Mira primero a tu alrededor
En qué fijarse
- Portal meridional del siglo XII
- Escalera oriental
- Cubiertas abovedadas
- Alfombras en la sala rebajada
La historia del lugar
El portal meridional, con terracota tallada, conduce a la antigua mezquita, cuya sala se encuentra notablemente por debajo de la calzada actual. En el interior, los soportes redondos fueron sustituidos en otro tiempo por otros cuadrados, y las cubiertas se dispusieron en cúpulas; desde fuera, una escalera oriental desciende hasta la sala. En el siglo veinte, los arqueólogos liberaron la entrada meridional de los estratos que la rodeaban, y ahora vuelve a verse junto al portal posterior.
Ante usted se encuentra una antigua mezquita de barrio; desde mil novecientos noventa y uno alberga un museo de alfombras. Su nombre se refiere a la vida anterior de este lugar. «Magok» significa depresión, y «attori» alude a los attar, comerciantes de preparados medicinales, especias y perfumes. Sus tiendas se encontraban en el bazar que rodeaba la mezquita. Vendedores y compradores venían aquí para la oración diaria.
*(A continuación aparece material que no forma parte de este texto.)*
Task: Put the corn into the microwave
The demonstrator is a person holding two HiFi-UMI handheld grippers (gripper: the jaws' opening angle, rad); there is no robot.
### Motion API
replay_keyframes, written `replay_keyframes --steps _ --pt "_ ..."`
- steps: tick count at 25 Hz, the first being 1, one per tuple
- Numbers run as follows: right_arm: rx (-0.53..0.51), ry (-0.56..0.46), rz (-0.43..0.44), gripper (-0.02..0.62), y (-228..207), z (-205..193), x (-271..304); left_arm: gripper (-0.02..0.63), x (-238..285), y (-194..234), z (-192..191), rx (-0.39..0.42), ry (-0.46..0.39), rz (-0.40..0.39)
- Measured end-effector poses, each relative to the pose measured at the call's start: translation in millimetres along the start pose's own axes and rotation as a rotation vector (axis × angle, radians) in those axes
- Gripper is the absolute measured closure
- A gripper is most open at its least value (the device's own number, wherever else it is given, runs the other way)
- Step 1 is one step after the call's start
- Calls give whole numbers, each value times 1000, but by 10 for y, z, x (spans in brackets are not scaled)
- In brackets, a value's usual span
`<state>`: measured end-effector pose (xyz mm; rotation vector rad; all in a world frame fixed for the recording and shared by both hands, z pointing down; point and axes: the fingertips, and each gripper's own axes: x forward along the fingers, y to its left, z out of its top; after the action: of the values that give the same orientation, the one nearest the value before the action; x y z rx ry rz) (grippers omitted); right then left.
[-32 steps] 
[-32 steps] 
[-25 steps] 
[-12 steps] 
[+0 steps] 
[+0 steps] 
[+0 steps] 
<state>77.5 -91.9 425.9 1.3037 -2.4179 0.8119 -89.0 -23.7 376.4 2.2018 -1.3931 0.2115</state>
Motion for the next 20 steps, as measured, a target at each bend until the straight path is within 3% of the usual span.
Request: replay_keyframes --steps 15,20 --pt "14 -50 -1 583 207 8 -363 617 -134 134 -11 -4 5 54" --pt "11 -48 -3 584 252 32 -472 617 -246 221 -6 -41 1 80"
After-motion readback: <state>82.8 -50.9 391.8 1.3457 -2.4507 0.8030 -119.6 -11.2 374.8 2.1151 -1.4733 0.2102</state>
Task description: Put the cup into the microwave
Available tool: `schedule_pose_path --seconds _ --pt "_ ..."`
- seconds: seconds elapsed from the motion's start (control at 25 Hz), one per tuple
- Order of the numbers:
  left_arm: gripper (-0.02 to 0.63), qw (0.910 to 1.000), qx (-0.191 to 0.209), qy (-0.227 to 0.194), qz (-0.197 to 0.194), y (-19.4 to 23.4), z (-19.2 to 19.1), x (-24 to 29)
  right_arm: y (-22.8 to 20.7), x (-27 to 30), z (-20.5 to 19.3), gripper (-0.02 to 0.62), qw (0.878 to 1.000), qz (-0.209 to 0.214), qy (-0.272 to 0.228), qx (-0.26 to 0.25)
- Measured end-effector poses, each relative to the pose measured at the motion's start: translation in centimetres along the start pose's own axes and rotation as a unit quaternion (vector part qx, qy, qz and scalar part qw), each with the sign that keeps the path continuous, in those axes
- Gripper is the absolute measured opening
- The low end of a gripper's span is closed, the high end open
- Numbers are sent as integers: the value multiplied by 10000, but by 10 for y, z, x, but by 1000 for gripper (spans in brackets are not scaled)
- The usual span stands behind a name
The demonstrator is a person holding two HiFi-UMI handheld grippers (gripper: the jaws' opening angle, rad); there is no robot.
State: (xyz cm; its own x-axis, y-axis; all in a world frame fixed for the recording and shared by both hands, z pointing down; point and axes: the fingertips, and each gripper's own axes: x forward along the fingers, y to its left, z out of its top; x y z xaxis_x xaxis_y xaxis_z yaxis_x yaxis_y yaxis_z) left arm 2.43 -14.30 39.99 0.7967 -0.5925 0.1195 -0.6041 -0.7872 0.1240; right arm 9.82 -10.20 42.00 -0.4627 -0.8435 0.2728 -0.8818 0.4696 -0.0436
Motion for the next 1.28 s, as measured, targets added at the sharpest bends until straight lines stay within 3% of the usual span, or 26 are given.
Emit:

Los cimientos del edificio se encuentran ahora a cuatro metros y medio por debajo de la calle. La mezquita no se ha hundido: a lo largo de los siglos, la gente reconstruyó repetidamente los barrios vecinos y colocó nuevas superficies, elevando el nivel de la ciudad a su alrededor. A comienzos del siglo dieciséis, el portal meridional estaba parcialmente destruido y la propia mezquita casi había quedado oculta bajo estratos posteriores.
En mil quinientos cuarenta y uno, Abdulaziz Khan, gobernante de Bujará del siglo XVI, emprendió una gran reconstrucción de esta parte de la ciudad y pretendía demoler el edificio deteriorado. Ahmad Kasani, Makhdumi Azam, a quien llamaban el Gran Maestro, se opuso. Dirigía a los sufíes naqshbandíes y procuraba que conservaran la mezquita donde a él mismo le gustaba rezar y quedarse a reflexionar. El lugar no le pertenecía y él no disponía de las obras: el kan podía sencillamente no aceptar su petición. Makhdumi Azam solo se apoyaba en su autoridad como maestro religioso, con la que los gobernantes contaban.
Abdulaziz Khan, gobernante de Bujará del siglo XVI, desistió de la demolición. Makhdumi Azam murió en mil quinientos cuarenta y dos y no vio el final de las obras. Unos años después, los artesanos restauraron la mezquita según el plano anterior, pero sustituyeron los soportes redondos por otros cuadrados e instalaron nuevas cubiertas abovedadas. No elevaron el antiguo suelo hasta el nivel de la ciudad, que había crecido. En su lugar, abrieron una entrada en la parte alta del muro oriental y la unieron mediante una escalera con la sala de abajo.
A comienzos del siglo veinte, de la tierra solo sobresalían las cúpulas y parte del portal posterior. En los años treinta, los arqueólogos retiraron los estratos que rodeaban el edificio y volvieron a descubrir la entrada meridional del siglo doce, con terracota tallada y ornamento de ladrillo. Ahora, en el interior hay alfombras extendidas y colgadas; la escalera oriental conduce a la sala rebajada, y por el sur está abierto aquel antiguo portal que sobrevivió a la demolición cancelada.
Información práctica
La visita exterior está disponible de forma permanente; en el interior funciona un museo de alfombras, pero el horario vigente y la taquilla deben confirmarse en el lugar.
Comprobado: sin fecha. Comprueba la fuente oficial antes de visitar.Observe los niveles descubiertos solo desde las plataformas accesibles y no entre más allá de las barreras. Incluso con el interior cerrado, la diferencia de altura se aprecia desde fuera.